- _Directions for this task_: Without including any image, repeat every record exactly.

- _Collected data_:
══════

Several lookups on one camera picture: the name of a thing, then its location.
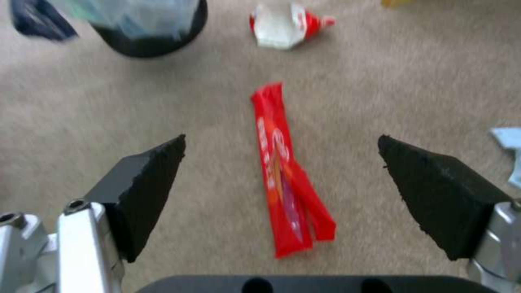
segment red candy wrapper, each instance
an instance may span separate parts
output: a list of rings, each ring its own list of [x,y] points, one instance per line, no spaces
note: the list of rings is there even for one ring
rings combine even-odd
[[[252,102],[275,257],[313,247],[308,220],[317,240],[334,240],[337,225],[293,156],[282,83],[260,88]]]

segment beige carpet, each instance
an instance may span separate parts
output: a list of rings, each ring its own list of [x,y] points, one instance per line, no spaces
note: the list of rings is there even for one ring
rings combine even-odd
[[[258,48],[253,0],[210,0],[189,47],[139,61],[86,24],[66,45],[29,40],[0,17],[0,207],[49,231],[121,157],[187,134],[186,158],[133,292],[173,274],[465,275],[411,218],[378,155],[387,133],[459,157],[512,196],[513,155],[488,133],[521,125],[521,2],[304,0],[338,25],[293,51]],[[338,238],[275,260],[249,97],[286,83],[297,159]]]

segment dark blue fabric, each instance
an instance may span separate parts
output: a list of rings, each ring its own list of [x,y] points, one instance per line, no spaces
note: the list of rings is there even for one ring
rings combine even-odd
[[[10,0],[15,29],[23,35],[65,41],[76,35],[74,28],[46,0]]]

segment white and red wrapper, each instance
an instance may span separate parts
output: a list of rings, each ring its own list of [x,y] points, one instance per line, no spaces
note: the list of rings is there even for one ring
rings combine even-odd
[[[252,102],[275,257],[313,247],[308,221],[316,240],[334,240],[337,225],[293,157],[282,83],[258,89]]]
[[[259,4],[250,15],[257,44],[287,50],[333,26],[332,17],[319,18],[296,3]]]

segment screw hole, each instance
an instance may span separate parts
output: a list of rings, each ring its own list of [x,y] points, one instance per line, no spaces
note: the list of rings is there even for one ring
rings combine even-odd
[[[1,222],[7,222],[13,219],[16,215],[13,213],[3,214],[0,216],[0,223]]]
[[[242,293],[273,293],[273,287],[262,278],[253,278],[244,283]]]
[[[392,293],[392,290],[382,280],[366,279],[362,282],[362,293]]]
[[[85,202],[83,200],[80,200],[80,199],[79,200],[75,200],[75,201],[72,201],[72,202],[69,203],[69,207],[71,209],[75,209],[77,207],[82,206],[84,203]]]

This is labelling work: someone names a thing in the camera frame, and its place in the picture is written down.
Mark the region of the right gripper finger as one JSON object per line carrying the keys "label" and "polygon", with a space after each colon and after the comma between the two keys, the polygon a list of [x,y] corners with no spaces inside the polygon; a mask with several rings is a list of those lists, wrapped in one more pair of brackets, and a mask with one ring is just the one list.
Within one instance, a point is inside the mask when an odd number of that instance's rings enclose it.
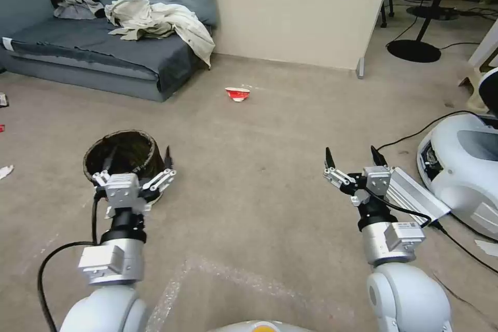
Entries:
{"label": "right gripper finger", "polygon": [[356,179],[342,172],[334,163],[329,147],[325,148],[323,176],[342,193],[355,193],[357,190]]}
{"label": "right gripper finger", "polygon": [[373,145],[370,146],[370,151],[372,154],[373,162],[379,167],[388,167],[388,162],[386,161],[383,154],[381,154]]}

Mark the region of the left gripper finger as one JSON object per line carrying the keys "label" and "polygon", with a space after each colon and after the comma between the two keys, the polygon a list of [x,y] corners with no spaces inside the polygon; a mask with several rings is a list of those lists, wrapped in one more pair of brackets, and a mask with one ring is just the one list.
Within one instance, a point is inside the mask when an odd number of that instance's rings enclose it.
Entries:
{"label": "left gripper finger", "polygon": [[96,186],[104,186],[109,180],[110,176],[108,172],[113,164],[117,149],[118,145],[100,147],[96,148],[96,151],[93,153],[92,166],[95,172],[92,173],[92,179]]}
{"label": "left gripper finger", "polygon": [[176,170],[171,156],[170,146],[167,146],[163,159],[165,169],[154,176],[141,187],[141,193],[162,193],[174,180]]}

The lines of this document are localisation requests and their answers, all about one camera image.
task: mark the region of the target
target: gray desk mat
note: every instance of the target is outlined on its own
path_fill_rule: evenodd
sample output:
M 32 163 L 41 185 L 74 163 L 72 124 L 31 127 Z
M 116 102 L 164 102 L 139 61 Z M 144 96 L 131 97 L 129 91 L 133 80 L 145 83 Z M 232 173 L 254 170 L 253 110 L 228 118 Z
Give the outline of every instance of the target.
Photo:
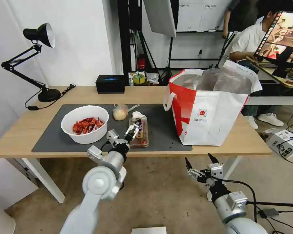
M 99 141 L 92 144 L 78 144 L 74 142 L 69 135 L 65 134 L 61 129 L 61 121 L 68 112 L 77 107 L 85 105 L 67 104 L 62 105 L 57 114 L 54 116 L 49 126 L 46 128 L 32 152 L 86 152 L 91 145 L 100 148 L 106 141 L 104 136 Z M 109 120 L 107 129 L 115 129 L 120 138 L 123 138 L 129 124 L 129 118 L 132 112 L 123 121 L 116 121 L 113 118 L 114 105 L 98 105 L 107 110 Z M 162 104 L 142 104 L 135 108 L 146 115 L 149 132 L 149 146 L 132 148 L 130 151 L 191 151 L 192 146 L 184 146 L 181 144 L 177 135 L 174 117 L 171 110 L 165 111 Z M 106 145 L 104 151 L 111 149 L 111 145 Z

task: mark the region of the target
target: white shirt
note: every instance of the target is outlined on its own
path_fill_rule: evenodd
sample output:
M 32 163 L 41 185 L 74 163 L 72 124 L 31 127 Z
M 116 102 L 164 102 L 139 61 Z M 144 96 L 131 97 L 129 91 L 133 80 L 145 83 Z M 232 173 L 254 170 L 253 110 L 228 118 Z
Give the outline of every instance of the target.
M 262 23 L 257 23 L 244 29 L 234 39 L 230 53 L 234 52 L 256 52 L 266 32 L 262 29 Z

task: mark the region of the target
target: red crayfish
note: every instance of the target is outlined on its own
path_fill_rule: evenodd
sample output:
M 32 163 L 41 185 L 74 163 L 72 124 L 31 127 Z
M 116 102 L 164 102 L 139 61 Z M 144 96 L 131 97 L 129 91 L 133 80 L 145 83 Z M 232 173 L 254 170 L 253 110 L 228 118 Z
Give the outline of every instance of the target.
M 73 132 L 77 133 L 77 135 L 86 134 L 91 132 L 93 129 L 99 129 L 103 126 L 103 124 L 104 122 L 99 118 L 85 118 L 81 121 L 76 121 L 73 126 Z

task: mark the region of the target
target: food label
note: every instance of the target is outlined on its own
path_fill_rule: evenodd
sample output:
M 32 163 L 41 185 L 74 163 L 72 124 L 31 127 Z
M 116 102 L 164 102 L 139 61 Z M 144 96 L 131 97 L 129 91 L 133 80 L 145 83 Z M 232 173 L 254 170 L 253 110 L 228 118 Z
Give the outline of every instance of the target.
M 139 124 L 139 132 L 138 132 L 136 137 L 137 138 L 142 138 L 143 137 L 143 123 L 142 122 Z

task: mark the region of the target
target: black tissue box
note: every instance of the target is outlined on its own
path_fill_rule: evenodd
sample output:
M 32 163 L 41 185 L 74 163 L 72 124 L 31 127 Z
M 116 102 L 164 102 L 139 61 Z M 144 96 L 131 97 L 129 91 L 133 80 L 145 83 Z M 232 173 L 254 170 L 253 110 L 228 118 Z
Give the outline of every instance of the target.
M 99 94 L 125 92 L 123 75 L 99 75 L 95 84 Z

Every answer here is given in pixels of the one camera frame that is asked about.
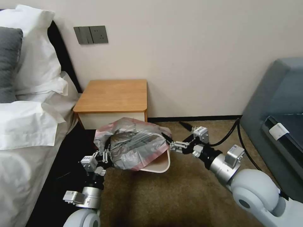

══════

- _Exercise solution_:
Several lookups on one camera picture: the name of a thing, then its location.
segment red candy wrapper, each instance
an instance may span separate parts
output: a list of rings, each ring its own list of [x,y] points, one instance per line, no spaces
note: the list of rings is there even for one ring
rings combine even-odd
[[[252,102],[275,257],[313,247],[308,220],[317,240],[334,240],[337,225],[293,156],[282,83],[260,88]]]

segment beige carpet, each instance
an instance may span separate parts
output: a list of rings, each ring its own list of [x,y] points, one instance per line, no spaces
note: the list of rings is there even for one ring
rings combine even-odd
[[[258,48],[253,0],[210,0],[189,47],[139,61],[86,24],[66,45],[29,40],[0,17],[0,207],[49,231],[121,157],[187,134],[186,158],[133,292],[173,274],[465,275],[411,218],[378,155],[387,133],[459,157],[512,196],[513,155],[488,133],[521,125],[521,2],[304,0],[338,25],[293,51]],[[338,238],[275,260],[249,97],[286,83],[297,159]]]

segment dark blue fabric, each instance
an instance may span separate parts
output: a list of rings, each ring its own list of [x,y] points, one instance per line, no spaces
note: the list of rings is there even for one ring
rings combine even-odd
[[[10,0],[15,29],[23,35],[65,41],[76,35],[74,28],[46,0]]]

segment white and red wrapper, each instance
an instance may span separate parts
output: a list of rings, each ring its own list of [x,y] points, one instance per line, no spaces
note: the list of rings is there even for one ring
rings combine even-odd
[[[252,102],[275,257],[313,247],[308,221],[316,240],[334,240],[337,225],[293,157],[282,83],[258,89]]]
[[[259,4],[250,15],[257,44],[287,50],[333,26],[332,17],[319,18],[296,3]]]

segment screw hole, each instance
an instance may span separate parts
output: a list of rings, each ring its own list of [x,y] points, one instance per line, no spaces
note: the list of rings is there even for one ring
rings combine even-odd
[[[1,222],[7,222],[13,219],[16,215],[13,213],[3,214],[0,216],[0,223]]]
[[[242,293],[273,293],[273,287],[262,278],[253,278],[244,283]]]
[[[392,293],[392,290],[382,280],[366,279],[362,282],[362,293]]]
[[[85,202],[83,200],[80,200],[80,199],[79,200],[75,200],[75,201],[72,201],[72,202],[69,203],[69,207],[71,209],[75,209],[77,207],[82,206],[84,203]]]

This is labelling work: someone names a thing in the camera frame, and its place in the picture is written down.
Mark the region of the right gripper finger as one JSON object per line carrying the keys "label" and "polygon", with a space after each colon and after the comma between the two keys, the polygon a list of [x,y] corners with no spaces inside the polygon; a mask with several rings is a list of those lists, wrapped in one more pair of brackets, and a mask with one ring is just the one list.
Within one instance, a point is inside the mask when an odd number of that instance's rings enclose it.
Entries:
{"label": "right gripper finger", "polygon": [[356,179],[342,172],[334,163],[329,147],[325,148],[323,176],[342,193],[355,193],[357,190]]}
{"label": "right gripper finger", "polygon": [[373,145],[370,146],[370,151],[372,154],[373,162],[379,167],[388,167],[388,162],[386,161],[383,154],[381,154]]}

Mark the region of the left gripper finger as one JSON object per line carrying the keys "label" and "polygon", with a space after each colon and after the comma between the two keys, the polygon a list of [x,y] corners with no spaces inside the polygon; a mask with several rings is a list of those lists, wrapped in one more pair of brackets, and a mask with one ring is just the one list.
Within one instance, a point is inside the mask when an odd number of that instance's rings enclose it.
Entries:
{"label": "left gripper finger", "polygon": [[96,186],[104,186],[109,180],[110,176],[108,172],[113,164],[117,149],[118,145],[100,147],[96,148],[96,151],[93,153],[92,166],[95,172],[92,173],[92,179]]}
{"label": "left gripper finger", "polygon": [[176,170],[171,156],[170,146],[167,146],[163,159],[165,169],[154,176],[141,187],[141,193],[162,193],[174,180]]}

The lines of this document are localisation requests and their answers, all about one camera image.
task: mark the region of the target
target: gray desk mat
note: every instance of the target is outlined on its own
path_fill_rule: evenodd
sample output:
M 32 163 L 41 185 L 74 163 L 72 124 L 31 127 Z
M 116 102 L 164 102 L 139 61 Z M 144 96 L 131 97 L 129 91 L 133 80 L 145 83 Z M 232 173 L 254 170 L 253 110 L 228 118 Z
Give the outline of every instance of the target.
Photo:
M 99 141 L 92 144 L 78 144 L 74 142 L 69 135 L 65 134 L 61 129 L 61 121 L 68 112 L 77 107 L 85 105 L 67 104 L 62 105 L 57 114 L 54 116 L 49 126 L 46 128 L 32 152 L 86 152 L 91 145 L 100 148 L 106 141 L 104 136 Z M 109 120 L 107 129 L 115 129 L 120 138 L 123 138 L 129 124 L 129 118 L 132 112 L 123 121 L 116 121 L 113 118 L 114 105 L 98 105 L 107 110 Z M 162 104 L 142 104 L 135 108 L 146 115 L 149 132 L 149 146 L 132 148 L 130 151 L 191 151 L 192 146 L 184 146 L 181 144 L 177 135 L 174 117 L 171 110 L 165 111 Z M 106 145 L 104 151 L 111 149 L 111 145 Z

task: mark the region of the target
target: white shirt
note: every instance of the target is outlined on its own
path_fill_rule: evenodd
sample output:
M 32 163 L 41 185 L 74 163 L 72 124 L 31 127 Z
M 116 102 L 164 102 L 139 61 Z M 144 96 L 131 97 L 129 91 L 133 80 L 145 83 Z M 232 173 L 254 170 L 253 110 L 228 118 Z
Give the outline of every instance of the target.
M 262 23 L 257 23 L 244 29 L 234 39 L 230 53 L 234 52 L 256 52 L 266 32 L 262 29 Z

task: mark the region of the target
target: red crayfish
note: every instance of the target is outlined on its own
path_fill_rule: evenodd
sample output:
M 32 163 L 41 185 L 74 163 L 72 124 L 31 127 Z
M 116 102 L 164 102 L 139 61 Z M 144 96 L 131 97 L 129 91 L 133 80 L 145 83 Z M 232 173 L 254 170 L 253 110 L 228 118 Z
Give the outline of every instance of the target.
M 73 132 L 77 133 L 77 135 L 86 134 L 91 132 L 93 129 L 99 129 L 103 126 L 103 124 L 104 122 L 99 118 L 85 118 L 81 121 L 76 121 L 73 126 Z

task: mark the region of the target
target: food label
note: every instance of the target is outlined on its own
path_fill_rule: evenodd
sample output:
M 32 163 L 41 185 L 74 163 L 72 124 L 31 127 Z
M 116 102 L 164 102 L 139 61 Z M 144 96 L 131 97 L 129 91 L 133 80 L 145 83 Z M 232 173 L 254 170 L 253 110 L 228 118 Z
Give the outline of every instance of the target.
M 139 124 L 139 132 L 138 132 L 136 137 L 137 138 L 142 138 L 143 137 L 143 123 L 142 122 Z

task: mark the region of the target
target: black tissue box
note: every instance of the target is outlined on its own
path_fill_rule: evenodd
sample output:
M 32 163 L 41 185 L 74 163 L 72 124 L 31 127 Z
M 116 102 L 164 102 L 139 61 Z M 144 96 L 131 97 L 129 91 L 133 80 L 145 83 Z M 232 173 L 254 170 L 253 110 L 228 118 Z
Give the outline of every instance of the target.
M 99 94 L 125 92 L 123 75 L 99 75 L 95 84 Z

Every answer here is given in pixels of the one camera frame that is asked about.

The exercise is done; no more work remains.